株式会社村田製作所(以下、「当社」)は、車載機器の電源ラインにおけるノイズ対策に適したコモンモードチョークコイル「PLT10HHシリーズ」に、150°Cの高温環境でも使用可能なラインアップ(以下、「当製品」)を新たに追加しました。2025年6月から量産を開始します。
近年、自動車市場では自動運転技術の進展による車載機器の高機能化に伴い、電源ラインにおけるノイズ対策の重要性が増しています。そうしたなかで、150°Cの高温環境かつ大電流に対応したSMDタイプのコモンモードチョークコイルが必要とされています。
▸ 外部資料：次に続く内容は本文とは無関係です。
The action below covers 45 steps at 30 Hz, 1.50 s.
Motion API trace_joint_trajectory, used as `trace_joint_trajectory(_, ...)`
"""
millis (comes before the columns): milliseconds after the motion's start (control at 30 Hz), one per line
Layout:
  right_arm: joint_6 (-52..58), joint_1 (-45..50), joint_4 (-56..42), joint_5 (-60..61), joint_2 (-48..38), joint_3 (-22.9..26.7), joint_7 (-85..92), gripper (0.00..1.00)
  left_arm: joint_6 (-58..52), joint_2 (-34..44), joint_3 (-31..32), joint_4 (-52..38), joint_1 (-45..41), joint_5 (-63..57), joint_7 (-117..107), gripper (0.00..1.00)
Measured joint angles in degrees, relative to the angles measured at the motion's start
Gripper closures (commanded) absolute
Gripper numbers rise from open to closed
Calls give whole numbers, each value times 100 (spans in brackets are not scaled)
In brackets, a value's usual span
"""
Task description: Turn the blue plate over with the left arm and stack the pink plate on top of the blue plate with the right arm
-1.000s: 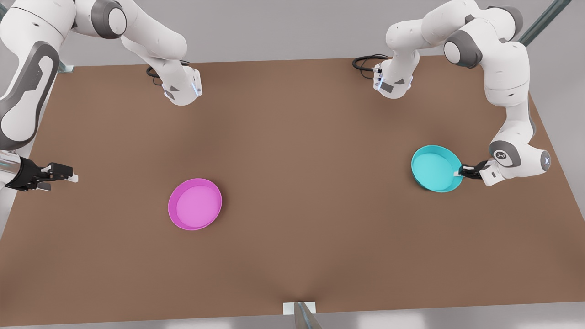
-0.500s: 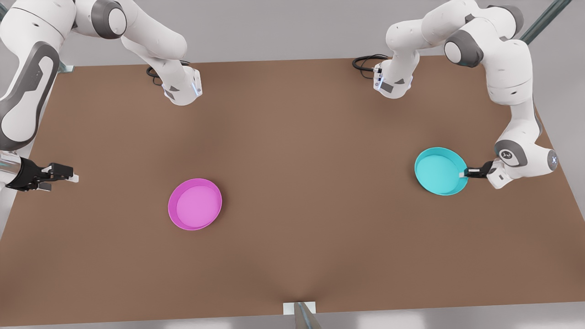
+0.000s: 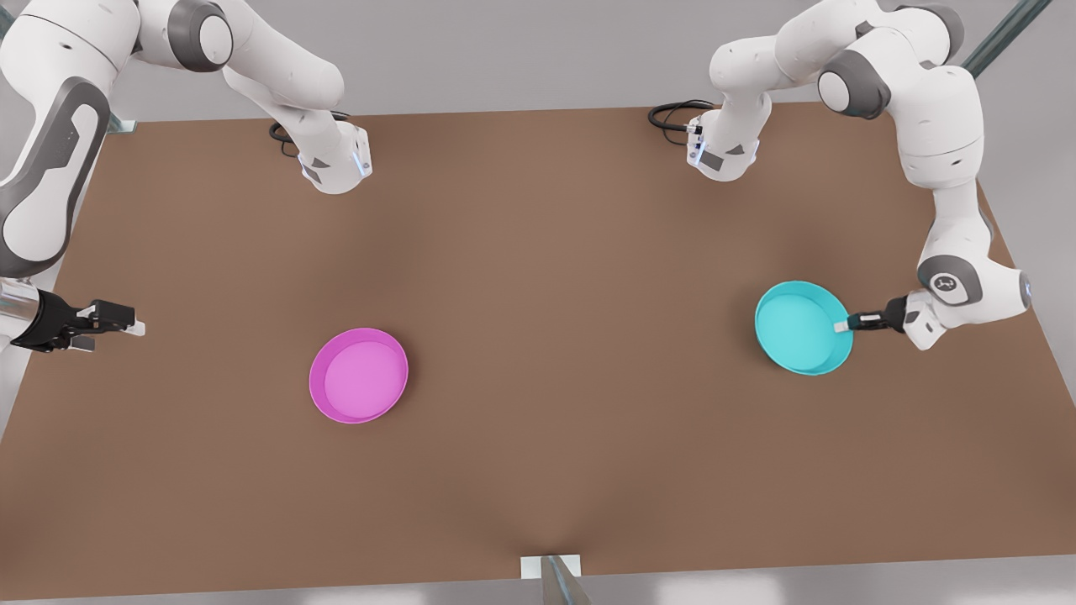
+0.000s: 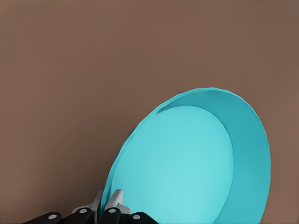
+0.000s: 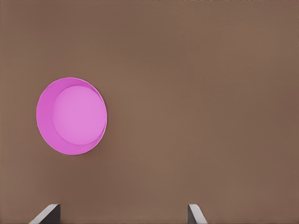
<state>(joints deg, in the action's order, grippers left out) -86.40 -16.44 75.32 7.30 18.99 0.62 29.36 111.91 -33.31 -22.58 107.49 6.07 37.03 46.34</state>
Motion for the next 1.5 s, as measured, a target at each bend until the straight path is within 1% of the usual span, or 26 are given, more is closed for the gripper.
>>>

従来の当社PLT10HHシリーズは125°Cの環境下で1Aの電流しか流すことができませんでしたが、当製品は新たなフェライト材料を採用することで、150°Cの高温対応に加えて125°Cの環境下で最大約10倍の電流値(従来のPLT10HHシリーズとの比較)を実現しました。
村田製作所はセラミックスをベースとした電子部品の開発・生産・販売を行っている世界的な総合電子部品メーカーです。独自に開発、蓄積している材料開発、プロセス開発、商品設計、生産技術、それらをサポートするソフトウェアや分析・評価などの技術基盤で独創的な製品を創出し、エレクトロニクス社会の発展に貢献していきます。